● **Exercise instructions**: Find the string "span" in the listing and report every line that has it.

● **Data block**:
▼▼▼
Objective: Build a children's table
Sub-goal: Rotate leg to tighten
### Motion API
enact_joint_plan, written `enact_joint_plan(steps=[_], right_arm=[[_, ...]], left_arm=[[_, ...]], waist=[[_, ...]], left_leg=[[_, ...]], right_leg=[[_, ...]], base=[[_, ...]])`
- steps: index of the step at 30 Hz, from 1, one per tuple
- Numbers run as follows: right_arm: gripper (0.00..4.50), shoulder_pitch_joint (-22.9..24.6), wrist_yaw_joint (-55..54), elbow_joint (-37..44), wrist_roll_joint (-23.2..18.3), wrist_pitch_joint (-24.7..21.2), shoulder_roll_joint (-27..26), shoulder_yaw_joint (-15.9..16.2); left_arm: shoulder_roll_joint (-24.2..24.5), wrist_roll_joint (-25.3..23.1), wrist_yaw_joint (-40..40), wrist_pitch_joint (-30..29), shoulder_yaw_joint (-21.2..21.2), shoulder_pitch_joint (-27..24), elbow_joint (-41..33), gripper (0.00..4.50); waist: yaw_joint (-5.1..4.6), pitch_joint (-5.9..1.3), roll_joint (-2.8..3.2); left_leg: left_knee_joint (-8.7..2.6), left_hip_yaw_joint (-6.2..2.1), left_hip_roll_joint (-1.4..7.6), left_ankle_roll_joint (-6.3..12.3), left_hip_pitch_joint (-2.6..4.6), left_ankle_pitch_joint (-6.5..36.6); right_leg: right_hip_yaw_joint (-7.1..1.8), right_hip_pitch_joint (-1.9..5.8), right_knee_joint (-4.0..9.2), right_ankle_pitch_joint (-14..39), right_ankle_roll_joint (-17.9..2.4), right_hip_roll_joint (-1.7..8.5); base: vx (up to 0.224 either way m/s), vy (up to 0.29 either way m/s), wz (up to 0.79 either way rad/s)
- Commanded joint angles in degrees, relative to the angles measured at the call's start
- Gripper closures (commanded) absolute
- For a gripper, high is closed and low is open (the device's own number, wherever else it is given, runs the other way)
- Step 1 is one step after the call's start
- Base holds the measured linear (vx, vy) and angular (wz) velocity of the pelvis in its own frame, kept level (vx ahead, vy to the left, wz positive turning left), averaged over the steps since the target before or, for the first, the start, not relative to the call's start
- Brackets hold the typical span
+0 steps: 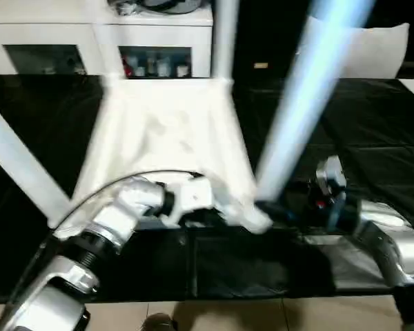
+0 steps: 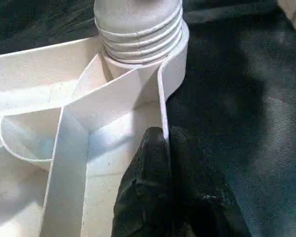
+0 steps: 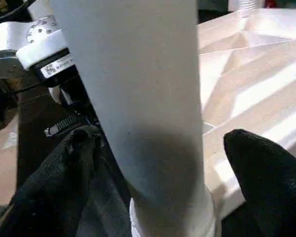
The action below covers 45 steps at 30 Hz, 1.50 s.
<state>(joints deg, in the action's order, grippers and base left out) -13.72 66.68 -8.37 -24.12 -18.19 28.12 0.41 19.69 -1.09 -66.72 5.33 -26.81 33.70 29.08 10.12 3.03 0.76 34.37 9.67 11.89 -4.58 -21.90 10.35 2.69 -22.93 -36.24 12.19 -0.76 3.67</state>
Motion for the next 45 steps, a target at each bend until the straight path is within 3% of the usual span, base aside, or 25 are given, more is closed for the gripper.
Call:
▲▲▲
● **Answer box**:
- Brackets hold the typical span
Motion for the next 45 steps, a target at each bend until the straight path is within 3% of the usual span, base aside, or 25 are given, more is closed for the gripper.

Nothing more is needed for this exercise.